**SUPPLIED INFORMATION:**
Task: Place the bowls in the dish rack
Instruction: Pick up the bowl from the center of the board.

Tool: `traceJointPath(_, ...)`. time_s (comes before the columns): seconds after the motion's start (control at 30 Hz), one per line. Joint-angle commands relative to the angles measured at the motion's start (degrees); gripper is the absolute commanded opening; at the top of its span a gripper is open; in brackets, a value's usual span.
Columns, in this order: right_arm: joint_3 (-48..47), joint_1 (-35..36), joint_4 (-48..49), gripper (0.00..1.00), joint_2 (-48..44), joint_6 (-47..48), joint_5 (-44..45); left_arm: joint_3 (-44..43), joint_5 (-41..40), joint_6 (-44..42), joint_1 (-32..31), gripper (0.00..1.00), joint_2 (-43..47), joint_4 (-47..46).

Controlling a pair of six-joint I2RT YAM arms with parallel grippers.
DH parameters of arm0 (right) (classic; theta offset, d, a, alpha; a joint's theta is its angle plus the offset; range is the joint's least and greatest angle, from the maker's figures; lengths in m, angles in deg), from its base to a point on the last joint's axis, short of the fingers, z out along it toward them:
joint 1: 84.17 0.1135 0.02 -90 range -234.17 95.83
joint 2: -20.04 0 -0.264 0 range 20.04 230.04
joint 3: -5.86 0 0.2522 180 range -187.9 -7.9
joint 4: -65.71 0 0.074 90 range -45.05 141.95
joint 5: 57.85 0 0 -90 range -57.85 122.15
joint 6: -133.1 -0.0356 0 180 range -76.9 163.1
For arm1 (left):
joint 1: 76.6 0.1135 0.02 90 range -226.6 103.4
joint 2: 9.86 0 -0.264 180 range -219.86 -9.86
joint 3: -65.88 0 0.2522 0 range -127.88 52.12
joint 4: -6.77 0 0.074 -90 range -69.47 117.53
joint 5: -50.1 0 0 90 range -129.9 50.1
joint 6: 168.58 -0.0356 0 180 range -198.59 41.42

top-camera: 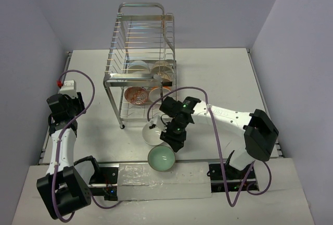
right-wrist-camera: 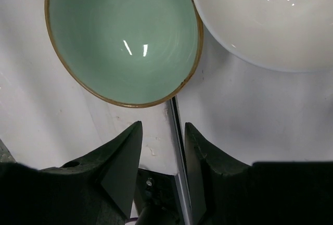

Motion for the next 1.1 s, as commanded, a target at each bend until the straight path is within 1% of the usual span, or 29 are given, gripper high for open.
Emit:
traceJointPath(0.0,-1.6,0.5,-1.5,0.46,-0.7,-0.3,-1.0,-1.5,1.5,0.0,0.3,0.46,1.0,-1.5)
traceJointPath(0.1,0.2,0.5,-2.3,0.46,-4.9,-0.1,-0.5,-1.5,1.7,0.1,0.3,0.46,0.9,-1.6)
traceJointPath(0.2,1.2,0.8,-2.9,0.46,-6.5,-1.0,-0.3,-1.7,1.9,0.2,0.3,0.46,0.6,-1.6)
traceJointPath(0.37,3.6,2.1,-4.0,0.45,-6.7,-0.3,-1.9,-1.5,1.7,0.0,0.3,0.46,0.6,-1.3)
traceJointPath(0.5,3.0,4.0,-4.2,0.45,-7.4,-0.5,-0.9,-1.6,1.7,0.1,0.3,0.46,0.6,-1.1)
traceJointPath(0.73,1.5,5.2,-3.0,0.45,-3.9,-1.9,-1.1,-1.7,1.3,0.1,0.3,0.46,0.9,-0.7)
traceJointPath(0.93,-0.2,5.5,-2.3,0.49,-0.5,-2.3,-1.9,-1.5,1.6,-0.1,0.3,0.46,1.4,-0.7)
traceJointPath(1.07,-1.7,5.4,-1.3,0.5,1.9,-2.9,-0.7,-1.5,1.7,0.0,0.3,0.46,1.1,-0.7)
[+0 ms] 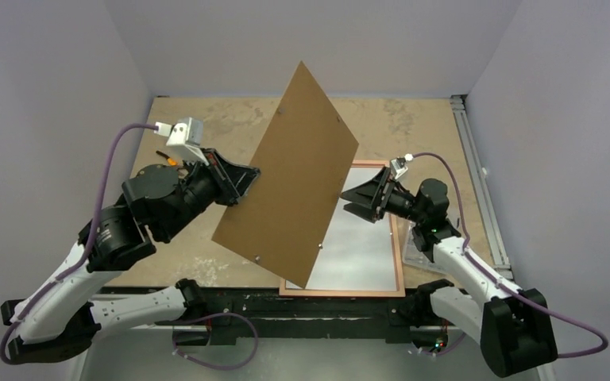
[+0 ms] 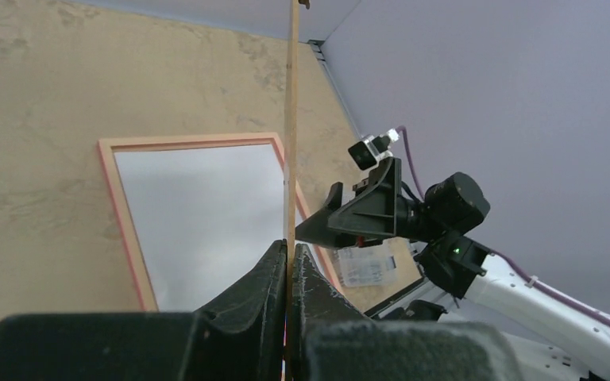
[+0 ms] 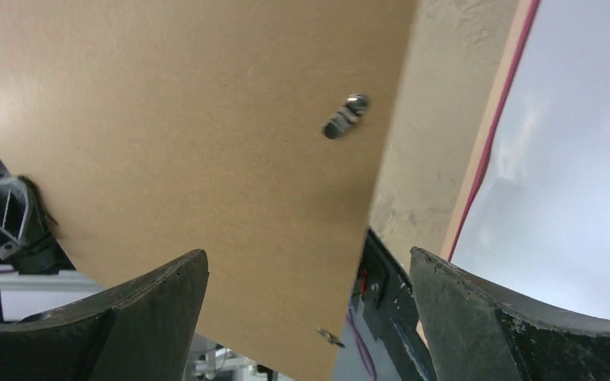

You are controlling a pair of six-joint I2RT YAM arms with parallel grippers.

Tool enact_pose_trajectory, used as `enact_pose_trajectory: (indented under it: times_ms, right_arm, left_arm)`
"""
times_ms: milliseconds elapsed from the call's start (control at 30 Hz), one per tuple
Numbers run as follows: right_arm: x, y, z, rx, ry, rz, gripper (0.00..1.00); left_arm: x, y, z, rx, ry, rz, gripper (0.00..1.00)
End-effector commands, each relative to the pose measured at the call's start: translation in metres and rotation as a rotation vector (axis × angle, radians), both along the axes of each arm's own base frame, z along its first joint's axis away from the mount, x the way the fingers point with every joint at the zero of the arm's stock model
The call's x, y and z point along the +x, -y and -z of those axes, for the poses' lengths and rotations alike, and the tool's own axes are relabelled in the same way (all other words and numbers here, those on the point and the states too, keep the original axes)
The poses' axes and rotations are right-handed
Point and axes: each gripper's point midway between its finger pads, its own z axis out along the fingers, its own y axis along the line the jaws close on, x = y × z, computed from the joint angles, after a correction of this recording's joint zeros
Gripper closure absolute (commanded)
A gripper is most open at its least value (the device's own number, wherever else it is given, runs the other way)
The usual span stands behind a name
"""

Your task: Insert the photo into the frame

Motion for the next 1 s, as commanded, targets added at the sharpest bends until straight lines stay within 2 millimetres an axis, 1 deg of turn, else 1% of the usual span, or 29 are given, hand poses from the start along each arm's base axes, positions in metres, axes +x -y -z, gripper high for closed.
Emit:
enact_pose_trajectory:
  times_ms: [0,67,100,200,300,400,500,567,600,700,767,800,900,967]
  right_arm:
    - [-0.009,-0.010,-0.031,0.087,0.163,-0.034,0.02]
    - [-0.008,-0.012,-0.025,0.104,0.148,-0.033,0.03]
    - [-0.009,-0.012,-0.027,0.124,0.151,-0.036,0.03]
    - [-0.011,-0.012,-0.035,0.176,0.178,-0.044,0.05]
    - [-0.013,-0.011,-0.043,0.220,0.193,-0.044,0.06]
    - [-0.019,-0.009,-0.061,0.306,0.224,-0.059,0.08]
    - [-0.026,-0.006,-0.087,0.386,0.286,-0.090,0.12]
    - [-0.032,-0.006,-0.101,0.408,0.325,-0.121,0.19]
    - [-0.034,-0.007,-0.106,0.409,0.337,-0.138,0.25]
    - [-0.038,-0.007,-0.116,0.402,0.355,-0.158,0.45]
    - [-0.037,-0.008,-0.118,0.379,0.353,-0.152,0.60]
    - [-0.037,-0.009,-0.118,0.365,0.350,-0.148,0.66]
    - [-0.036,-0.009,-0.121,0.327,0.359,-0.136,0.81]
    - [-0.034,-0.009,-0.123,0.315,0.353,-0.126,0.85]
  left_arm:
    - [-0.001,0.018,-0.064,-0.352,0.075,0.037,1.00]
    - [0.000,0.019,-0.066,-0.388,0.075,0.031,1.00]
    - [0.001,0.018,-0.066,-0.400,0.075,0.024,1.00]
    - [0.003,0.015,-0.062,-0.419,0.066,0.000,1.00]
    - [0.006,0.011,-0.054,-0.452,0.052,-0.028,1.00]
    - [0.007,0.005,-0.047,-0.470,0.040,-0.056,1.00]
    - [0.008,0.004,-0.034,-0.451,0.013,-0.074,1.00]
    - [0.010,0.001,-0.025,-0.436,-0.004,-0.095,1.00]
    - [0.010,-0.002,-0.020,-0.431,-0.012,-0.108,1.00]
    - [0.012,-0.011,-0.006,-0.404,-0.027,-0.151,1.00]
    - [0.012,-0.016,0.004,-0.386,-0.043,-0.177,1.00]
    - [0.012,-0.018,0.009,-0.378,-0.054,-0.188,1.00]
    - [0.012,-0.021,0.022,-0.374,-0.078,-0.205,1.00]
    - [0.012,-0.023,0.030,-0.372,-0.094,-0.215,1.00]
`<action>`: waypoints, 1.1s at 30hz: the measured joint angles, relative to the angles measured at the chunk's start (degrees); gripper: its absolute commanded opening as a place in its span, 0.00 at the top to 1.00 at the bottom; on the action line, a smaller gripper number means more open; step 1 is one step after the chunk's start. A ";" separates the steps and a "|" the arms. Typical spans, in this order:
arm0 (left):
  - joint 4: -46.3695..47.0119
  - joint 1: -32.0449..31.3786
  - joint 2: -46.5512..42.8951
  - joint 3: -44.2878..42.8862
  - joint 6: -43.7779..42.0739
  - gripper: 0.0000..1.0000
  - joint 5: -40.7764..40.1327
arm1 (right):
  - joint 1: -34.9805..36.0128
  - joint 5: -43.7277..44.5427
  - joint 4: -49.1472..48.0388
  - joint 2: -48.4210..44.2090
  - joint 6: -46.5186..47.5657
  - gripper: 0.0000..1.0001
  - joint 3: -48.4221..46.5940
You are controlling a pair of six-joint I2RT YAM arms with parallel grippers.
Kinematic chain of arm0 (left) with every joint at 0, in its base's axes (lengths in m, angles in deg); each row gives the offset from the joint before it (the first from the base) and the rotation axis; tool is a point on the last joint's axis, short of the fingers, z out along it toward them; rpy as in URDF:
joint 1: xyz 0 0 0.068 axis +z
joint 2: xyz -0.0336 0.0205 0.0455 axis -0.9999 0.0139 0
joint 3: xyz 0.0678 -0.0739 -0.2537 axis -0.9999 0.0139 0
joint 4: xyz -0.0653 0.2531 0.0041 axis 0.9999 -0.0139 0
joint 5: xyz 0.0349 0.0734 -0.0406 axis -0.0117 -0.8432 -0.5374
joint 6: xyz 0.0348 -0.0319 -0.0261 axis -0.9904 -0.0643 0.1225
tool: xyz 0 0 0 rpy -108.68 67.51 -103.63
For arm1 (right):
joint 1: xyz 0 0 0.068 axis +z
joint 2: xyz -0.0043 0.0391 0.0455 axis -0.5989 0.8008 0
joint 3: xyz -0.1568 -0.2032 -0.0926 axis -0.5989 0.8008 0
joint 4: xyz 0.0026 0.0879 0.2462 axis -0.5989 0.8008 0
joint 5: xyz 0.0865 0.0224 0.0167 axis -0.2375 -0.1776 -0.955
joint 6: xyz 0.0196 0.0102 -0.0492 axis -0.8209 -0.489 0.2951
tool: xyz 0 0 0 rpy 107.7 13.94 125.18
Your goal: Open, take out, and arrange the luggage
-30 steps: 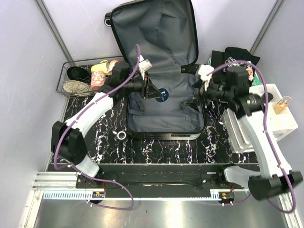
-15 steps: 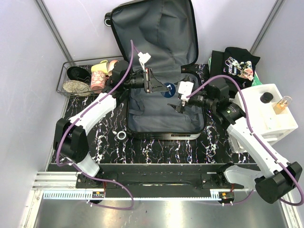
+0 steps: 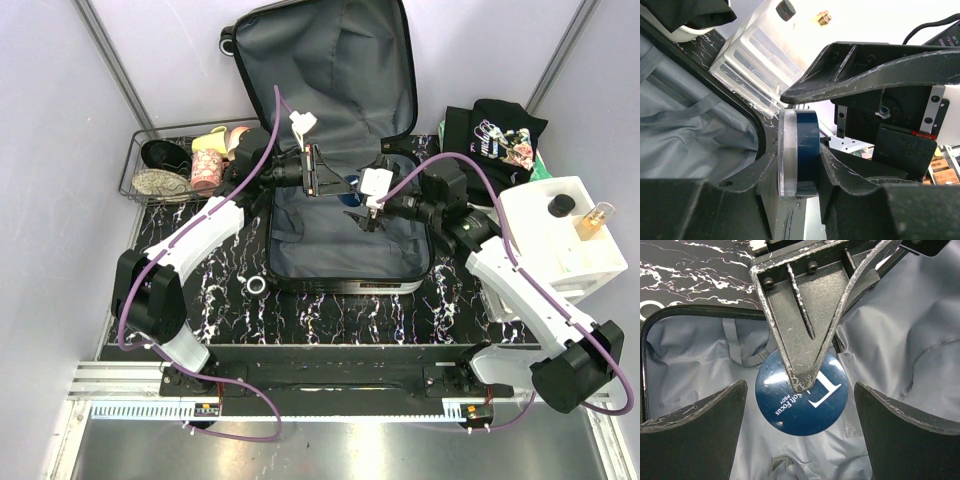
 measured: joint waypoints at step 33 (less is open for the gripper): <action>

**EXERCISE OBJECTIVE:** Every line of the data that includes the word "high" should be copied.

**ANSWER SECTION:**
Motion for the next 1.1 s, as commanded, a target at each bend until the straight path is within 1% of the usual span, or 29 are given, gripper high for open.
Motion for the next 1 s, as commanded, targets added at the sharpest bends until straight lines stay within 2 millimetres an axis, 1 deg of turn, else 1% of the usual span, or 29 are given, hand poses from the start along each arm's base axes, positions in metres, axes +x -y -z, gripper high for closed.

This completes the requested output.